因幡屋ぶろぐ

劇評かわら版「因幡屋通信」主宰
宮本起代子による幸せの観劇記録。
舞台の印象をより的確により豊かに記せますよう・・・

オクムラ宅旗揚げ公演『紙風船、芋虫、かみふうせん』

2010-04-15 | 舞台

 公式サイトはこちら 渋谷のTARA 18日まで 岸田國士の『紙風船』、江戸川乱歩の『芋虫』にインスパイアされて奥村拓が書き下ろしたオリジナル作品『芋虫』、『紙風船』を現代風に演出した『かみふうせん』の3本が連続上演される約85分。演出はいずれも奥村拓。

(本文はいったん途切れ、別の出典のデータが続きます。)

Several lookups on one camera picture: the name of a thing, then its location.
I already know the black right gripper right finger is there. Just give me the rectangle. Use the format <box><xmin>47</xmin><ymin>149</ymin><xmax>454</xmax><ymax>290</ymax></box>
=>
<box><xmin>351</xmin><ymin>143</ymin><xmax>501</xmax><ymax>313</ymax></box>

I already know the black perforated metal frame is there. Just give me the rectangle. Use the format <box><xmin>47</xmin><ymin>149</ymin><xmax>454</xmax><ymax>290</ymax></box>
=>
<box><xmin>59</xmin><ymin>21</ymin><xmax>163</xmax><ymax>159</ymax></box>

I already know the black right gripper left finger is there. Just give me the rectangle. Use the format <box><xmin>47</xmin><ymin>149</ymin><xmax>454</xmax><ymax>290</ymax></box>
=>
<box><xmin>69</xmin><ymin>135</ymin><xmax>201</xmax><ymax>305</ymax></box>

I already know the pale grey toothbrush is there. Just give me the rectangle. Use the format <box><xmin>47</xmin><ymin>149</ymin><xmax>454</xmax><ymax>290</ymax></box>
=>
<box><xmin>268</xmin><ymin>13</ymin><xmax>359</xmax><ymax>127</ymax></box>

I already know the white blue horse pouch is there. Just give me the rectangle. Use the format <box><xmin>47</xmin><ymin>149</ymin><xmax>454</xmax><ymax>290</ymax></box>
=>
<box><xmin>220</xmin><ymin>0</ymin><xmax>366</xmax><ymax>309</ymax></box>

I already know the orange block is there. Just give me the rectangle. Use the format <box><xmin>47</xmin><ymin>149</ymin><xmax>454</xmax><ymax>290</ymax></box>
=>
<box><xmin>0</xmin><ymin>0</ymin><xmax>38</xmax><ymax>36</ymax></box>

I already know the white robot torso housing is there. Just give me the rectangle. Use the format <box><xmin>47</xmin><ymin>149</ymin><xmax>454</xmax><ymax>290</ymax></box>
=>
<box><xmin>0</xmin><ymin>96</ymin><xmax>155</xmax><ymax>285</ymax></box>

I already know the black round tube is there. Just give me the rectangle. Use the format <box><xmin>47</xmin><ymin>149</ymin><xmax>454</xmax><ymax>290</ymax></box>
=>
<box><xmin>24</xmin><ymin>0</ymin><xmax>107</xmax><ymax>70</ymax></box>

 渋谷駅西口の複雑な歩道橋をわたって、暗い坂道をのぼる。こちらの方向に歩くのはおそらく初めてだろう。アイリッシュパブLENNONの角からさらに細い道をすすむとTARAに到着。秘密の隠れ場所のようで、わくわくする。靴を脱いで部屋にあがると、小さな演技スペースを両側からはさんで椅子が並べられている。20数席。すぐ目の前、観客の足元で俳優が演技をする。

 

 『紙風船』最初のバージョンは、夫婦ともに和服を着たオーソドックスな作りである。夫役の横手慎太郎は声がよく通り、妻役の名嘉友美(シンクロ少女)は昨夏のミナモザ公演『エモーショナルレイバー』のエンジェル役とは別人のようなナチュラルメイク、これもきっちりした造形で、文学座や青年座など、新劇系劇団の若手公演と見まごうほど、丁寧で行儀のよい舞台である。『紙風船』は、今年1月に新国立劇場の公演をみたが、やはり実際に若い俳優が演じる舞台のほうがしっくりくる。

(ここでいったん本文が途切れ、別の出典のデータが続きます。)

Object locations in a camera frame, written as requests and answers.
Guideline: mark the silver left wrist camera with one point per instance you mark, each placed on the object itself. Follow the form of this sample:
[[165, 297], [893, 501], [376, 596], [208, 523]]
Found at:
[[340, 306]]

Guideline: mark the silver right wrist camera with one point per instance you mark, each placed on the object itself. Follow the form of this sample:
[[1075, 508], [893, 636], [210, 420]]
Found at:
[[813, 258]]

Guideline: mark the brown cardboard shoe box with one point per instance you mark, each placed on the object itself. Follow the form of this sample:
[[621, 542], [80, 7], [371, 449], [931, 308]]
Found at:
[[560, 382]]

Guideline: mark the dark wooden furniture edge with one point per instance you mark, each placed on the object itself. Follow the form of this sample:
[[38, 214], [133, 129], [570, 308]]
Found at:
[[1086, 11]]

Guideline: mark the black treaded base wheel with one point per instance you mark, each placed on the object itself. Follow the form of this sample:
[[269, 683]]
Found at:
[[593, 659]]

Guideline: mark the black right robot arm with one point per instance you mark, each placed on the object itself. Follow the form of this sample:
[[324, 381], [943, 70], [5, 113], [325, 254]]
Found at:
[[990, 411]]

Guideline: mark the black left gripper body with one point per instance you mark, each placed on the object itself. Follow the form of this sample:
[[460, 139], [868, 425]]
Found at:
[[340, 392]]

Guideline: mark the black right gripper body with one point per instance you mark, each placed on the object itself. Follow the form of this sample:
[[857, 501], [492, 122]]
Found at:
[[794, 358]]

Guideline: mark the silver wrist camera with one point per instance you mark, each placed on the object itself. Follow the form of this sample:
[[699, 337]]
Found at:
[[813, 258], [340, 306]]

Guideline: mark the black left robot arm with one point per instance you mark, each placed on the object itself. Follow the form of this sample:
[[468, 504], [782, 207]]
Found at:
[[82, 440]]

 『芋虫』をはさんで、2バージョンめの『かみふうせん』には驚いた。若夫婦はTシャツにスウェットで、しかも夫婦の力関係ががらりと変わっている。話す台詞は変更ないのに、『紙風船』にはこういう読み方、作り方も可能なのだと驚くばかり。前者が結婚1年めの中流家庭の夫婦の倦怠を上品に描いたものであるのに対し、後者は都会で孤立したひきこもり風の夫婦が、愛欲と暴力の果てに陥った地獄とでも言おうか。終幕、隣家の子どもが紙風船を投げ込んでくる。夫婦はそれと戯れるのだが、夫の紙風船の突き方をみて、「だめよ、そんな風に力を入れちゃ」という妻の台詞が全然違う意味で発せられるのだ。ぞっとするようなエロス。

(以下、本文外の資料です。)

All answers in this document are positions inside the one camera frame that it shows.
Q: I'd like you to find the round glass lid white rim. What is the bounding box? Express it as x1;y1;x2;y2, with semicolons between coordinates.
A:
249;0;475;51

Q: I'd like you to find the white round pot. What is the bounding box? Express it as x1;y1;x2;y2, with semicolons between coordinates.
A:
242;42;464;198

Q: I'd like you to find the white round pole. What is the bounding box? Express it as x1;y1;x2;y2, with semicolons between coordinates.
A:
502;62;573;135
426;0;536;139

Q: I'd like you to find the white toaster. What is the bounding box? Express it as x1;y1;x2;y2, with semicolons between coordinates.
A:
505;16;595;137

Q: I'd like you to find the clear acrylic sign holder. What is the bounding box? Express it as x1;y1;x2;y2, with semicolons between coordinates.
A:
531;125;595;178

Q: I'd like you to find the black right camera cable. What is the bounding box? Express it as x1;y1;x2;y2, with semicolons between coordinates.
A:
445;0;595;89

 超変則的な演出によって、『紙風船』はまったく違う味わいの作品になったわけだが、それでもオリジナルの品格は損なわれず、俳優は両方のバージョンを生き生きと演じており、純和食を食べにいって、予想外の創作料理を楽しんだような印象である。たとえば奥村拓が読み解くチェーホフやイプセン、久保田万太郎などはどんなものになるのだろうか。
 オクムラ宅。演劇欲を掻き立てられるカンパニーがまたひとつ出現した。